The International Association for the Study of Pain (IASP) defines neuropathic pain as “Pain initiated or caused by a primary lesion or dysfunction in the nervous system.” It is characterized by spontaneous and or abnormal stimulus-evoked pain (1)
This type of pain, is not nociceptive in nature and nonprotective, persists independent of ongoing tissue injury or inflammation (2).
Alterations in sensation are commonly described in neuropathic pain. These can range from simple hypoaesthesia or numbness to abnormal noxious sensations such as burning (dysaesthesia).
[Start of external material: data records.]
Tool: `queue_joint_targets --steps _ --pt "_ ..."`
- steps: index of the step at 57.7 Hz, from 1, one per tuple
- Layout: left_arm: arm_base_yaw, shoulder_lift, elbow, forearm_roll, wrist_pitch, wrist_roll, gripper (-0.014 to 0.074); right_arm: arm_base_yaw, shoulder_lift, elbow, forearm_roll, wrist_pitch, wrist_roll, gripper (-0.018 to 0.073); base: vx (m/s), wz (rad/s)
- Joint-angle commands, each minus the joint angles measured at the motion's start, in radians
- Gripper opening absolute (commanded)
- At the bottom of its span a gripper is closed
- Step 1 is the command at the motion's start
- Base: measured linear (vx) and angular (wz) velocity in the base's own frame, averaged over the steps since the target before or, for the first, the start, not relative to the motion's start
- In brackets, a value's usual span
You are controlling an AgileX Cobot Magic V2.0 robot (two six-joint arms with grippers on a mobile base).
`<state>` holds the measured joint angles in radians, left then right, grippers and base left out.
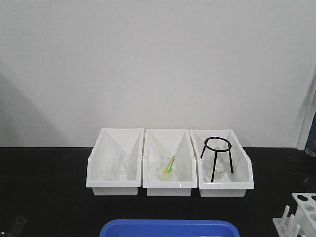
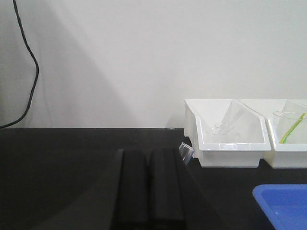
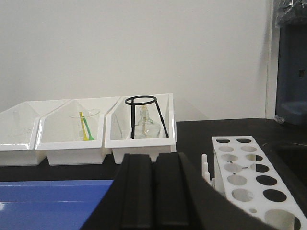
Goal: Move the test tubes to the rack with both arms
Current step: 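Lower the open left gripper around the glass test tube in the beaker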
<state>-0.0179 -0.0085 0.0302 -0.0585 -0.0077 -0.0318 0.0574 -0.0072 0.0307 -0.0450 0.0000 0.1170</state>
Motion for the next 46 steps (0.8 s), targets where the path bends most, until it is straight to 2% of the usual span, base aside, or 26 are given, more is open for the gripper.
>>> queue_joint_targets --steps 1,13,20,27,39,46 --pt "-0.002 -0.018 0.025 -0.012 -0.107 -0.011 -0.002 0.0 -0.011 0.01 -0.002 -0.096 -0.006 -0.0007 0.0 0.0" --pt "-0.002 -0.018 0.009 -0.013 -0.203 -0.007 -0.002 0.0 -0.011 0.003 -0.001 -0.202 -0.006 -0.0007 0.0 0.0" --pt "-0.002 -0.018 -0.083 -0.013 -0.169 -0.004 -0.002 0.0 -0.01 -0.081 -0.002 -0.194 -0.012 -0.0007 0.0 0.0" --pt "-0.002 0.016 -0.218 -0.005 -0.11 0.032 -0.002 0.0 0.026 -0.221 -0.006 -0.189 -0.077 -0.0007 0.0 0.0" --pt "-0.002 0.281 -0.544 -0.005 -0.022 0.106 -0.002 0.0 0.263 -0.501 -0.006 -0.19 -0.181 -0.0007 0.0 0.0" --pt "-0.002 0.472 -0.712 -0.005 -0.001 0.109 -0.002 0.0 0.438 -0.649 -0.006 -0.198 -0.199 -0.0007 0.0 0.0"
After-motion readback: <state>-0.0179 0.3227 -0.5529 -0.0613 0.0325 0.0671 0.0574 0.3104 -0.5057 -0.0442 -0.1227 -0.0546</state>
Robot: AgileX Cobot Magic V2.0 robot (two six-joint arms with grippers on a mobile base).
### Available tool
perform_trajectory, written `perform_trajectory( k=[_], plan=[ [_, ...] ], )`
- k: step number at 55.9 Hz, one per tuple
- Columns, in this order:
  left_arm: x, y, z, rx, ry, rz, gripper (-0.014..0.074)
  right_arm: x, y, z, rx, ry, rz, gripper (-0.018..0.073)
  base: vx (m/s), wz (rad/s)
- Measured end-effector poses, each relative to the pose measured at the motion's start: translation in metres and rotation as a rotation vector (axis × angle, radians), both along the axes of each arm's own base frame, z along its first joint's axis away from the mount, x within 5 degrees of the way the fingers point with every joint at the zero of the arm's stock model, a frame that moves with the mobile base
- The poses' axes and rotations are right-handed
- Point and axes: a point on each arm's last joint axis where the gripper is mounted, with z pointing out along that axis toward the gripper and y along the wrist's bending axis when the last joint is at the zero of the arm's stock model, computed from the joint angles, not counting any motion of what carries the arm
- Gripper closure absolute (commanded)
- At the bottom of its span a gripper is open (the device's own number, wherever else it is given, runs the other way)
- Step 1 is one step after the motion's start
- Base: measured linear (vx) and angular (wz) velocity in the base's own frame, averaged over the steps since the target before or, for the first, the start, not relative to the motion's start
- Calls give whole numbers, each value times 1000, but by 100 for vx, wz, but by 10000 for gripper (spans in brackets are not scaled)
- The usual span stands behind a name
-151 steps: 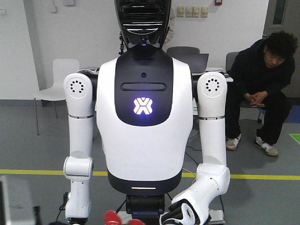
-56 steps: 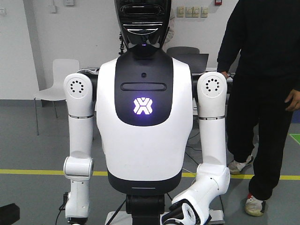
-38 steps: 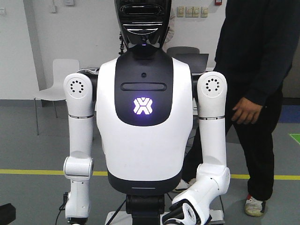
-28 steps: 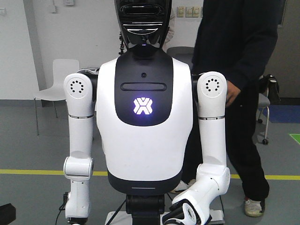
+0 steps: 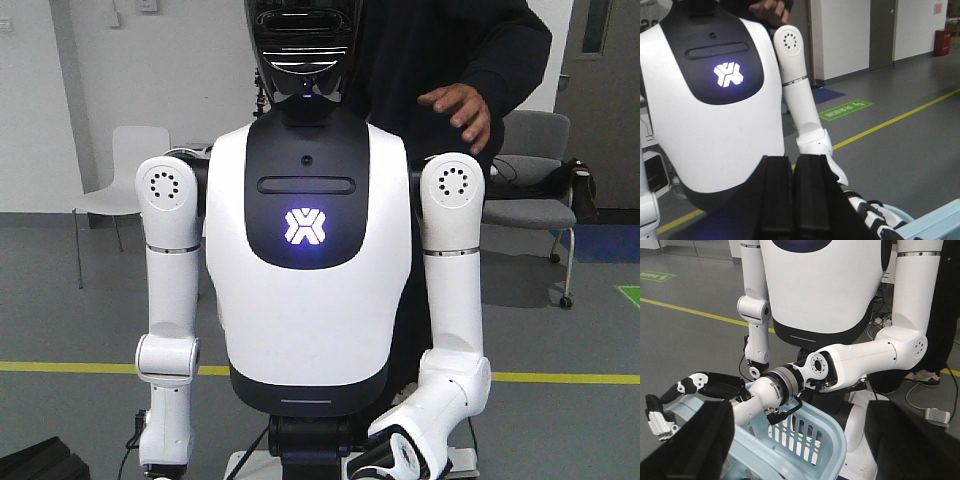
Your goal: Pick snacks and fruit into basket
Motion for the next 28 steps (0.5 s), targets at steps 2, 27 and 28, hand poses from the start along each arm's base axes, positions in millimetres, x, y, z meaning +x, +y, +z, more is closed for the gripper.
perform_trajectory(
  k=[2,27,28],
  plan=[
    [0,0,-1,-9,-10,-3,606,0,0,0,0,0,0,-20,0,0],
    [-28,60,-40,54,24,283,602,0,0,0,-1,-1,0,-20,0,0],
    [-32,64,-43,52,26,318,602,0,0,0,-1,-1,0,-20,0,0]
  ],
)
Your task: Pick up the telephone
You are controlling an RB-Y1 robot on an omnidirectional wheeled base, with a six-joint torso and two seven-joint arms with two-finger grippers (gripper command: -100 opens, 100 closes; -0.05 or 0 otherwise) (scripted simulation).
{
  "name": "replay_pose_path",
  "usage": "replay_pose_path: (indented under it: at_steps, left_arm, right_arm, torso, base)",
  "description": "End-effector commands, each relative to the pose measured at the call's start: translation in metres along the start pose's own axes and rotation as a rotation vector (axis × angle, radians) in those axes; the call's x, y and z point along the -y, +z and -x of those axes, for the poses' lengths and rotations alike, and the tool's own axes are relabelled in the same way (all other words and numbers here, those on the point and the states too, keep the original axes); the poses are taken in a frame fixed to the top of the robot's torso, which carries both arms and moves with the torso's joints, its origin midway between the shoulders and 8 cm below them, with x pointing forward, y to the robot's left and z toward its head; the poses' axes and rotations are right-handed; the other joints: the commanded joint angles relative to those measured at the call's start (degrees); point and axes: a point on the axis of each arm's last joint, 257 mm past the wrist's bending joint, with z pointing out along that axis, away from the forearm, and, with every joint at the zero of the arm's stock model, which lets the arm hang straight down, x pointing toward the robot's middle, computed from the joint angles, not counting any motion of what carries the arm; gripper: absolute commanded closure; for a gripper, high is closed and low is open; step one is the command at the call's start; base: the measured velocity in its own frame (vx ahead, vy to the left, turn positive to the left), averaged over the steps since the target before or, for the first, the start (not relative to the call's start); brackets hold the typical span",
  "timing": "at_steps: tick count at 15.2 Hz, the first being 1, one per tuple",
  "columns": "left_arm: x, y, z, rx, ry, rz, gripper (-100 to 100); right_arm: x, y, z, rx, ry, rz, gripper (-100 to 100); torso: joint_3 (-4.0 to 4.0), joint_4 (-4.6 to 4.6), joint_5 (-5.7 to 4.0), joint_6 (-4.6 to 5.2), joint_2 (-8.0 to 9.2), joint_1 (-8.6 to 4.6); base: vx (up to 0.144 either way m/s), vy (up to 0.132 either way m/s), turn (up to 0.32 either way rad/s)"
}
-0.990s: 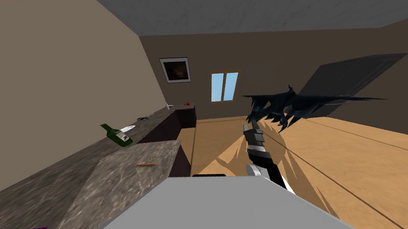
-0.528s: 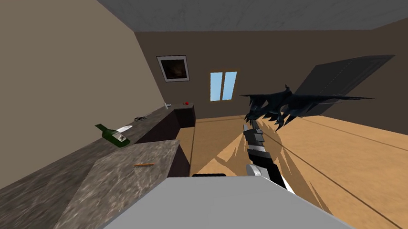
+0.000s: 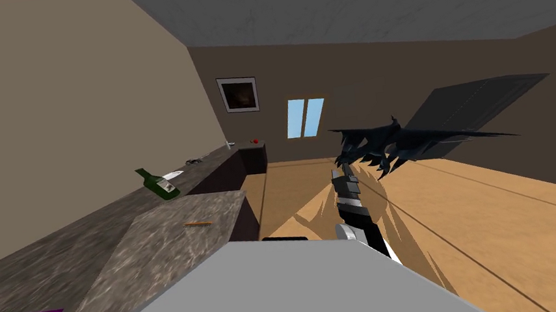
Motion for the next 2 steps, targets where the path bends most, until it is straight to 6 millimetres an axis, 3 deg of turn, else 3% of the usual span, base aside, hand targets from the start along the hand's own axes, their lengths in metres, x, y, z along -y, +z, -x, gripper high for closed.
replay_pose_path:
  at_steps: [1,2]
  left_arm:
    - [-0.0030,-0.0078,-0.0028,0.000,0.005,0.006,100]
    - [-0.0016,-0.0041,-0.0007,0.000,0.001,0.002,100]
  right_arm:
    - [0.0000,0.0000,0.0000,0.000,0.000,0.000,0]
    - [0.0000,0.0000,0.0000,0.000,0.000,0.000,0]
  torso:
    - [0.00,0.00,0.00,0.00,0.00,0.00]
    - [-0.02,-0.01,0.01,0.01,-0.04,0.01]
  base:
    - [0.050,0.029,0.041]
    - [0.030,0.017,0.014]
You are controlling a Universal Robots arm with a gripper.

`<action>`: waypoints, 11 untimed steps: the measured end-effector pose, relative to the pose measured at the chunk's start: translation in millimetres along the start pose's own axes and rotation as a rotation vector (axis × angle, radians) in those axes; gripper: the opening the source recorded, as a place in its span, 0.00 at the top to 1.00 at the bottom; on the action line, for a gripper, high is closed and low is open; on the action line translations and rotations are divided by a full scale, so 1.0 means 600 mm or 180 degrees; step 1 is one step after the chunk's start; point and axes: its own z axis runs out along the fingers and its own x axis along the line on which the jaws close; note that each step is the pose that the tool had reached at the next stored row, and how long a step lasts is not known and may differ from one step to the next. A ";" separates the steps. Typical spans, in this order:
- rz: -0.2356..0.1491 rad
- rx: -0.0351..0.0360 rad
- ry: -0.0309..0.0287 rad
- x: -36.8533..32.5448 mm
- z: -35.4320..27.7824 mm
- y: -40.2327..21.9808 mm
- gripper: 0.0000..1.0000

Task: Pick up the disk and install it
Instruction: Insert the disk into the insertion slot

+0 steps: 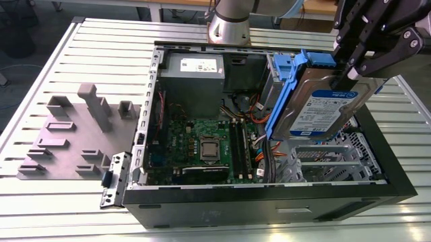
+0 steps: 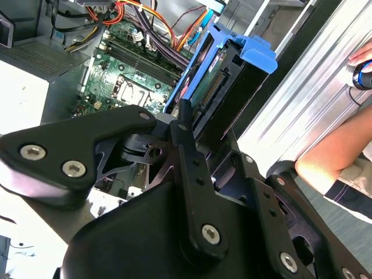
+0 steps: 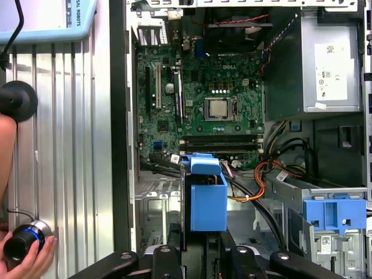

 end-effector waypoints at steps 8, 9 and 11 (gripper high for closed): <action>0.0000 0.0000 0.0000 0.000 0.002 -0.009 0.65; 0.0000 0.0000 0.0000 0.000 0.002 -0.012 0.65; 0.0000 0.0000 0.0000 0.001 0.004 -0.017 0.65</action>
Clinically simple touch becomes a painful stimulus (allodynia), painful responses become magnified (hyperalgesia) and responses to relatively innocuous stimuli are prolonged and exaggerated (hyperpathia). (3)
Children can describe this pain as burning, sharp, shooting (lancinating) or stabbing.
In daily practice neuropathic pain is regularly seen in patients with cancer due to nerve compression or direct invasion from the tumor itself or its metastasis.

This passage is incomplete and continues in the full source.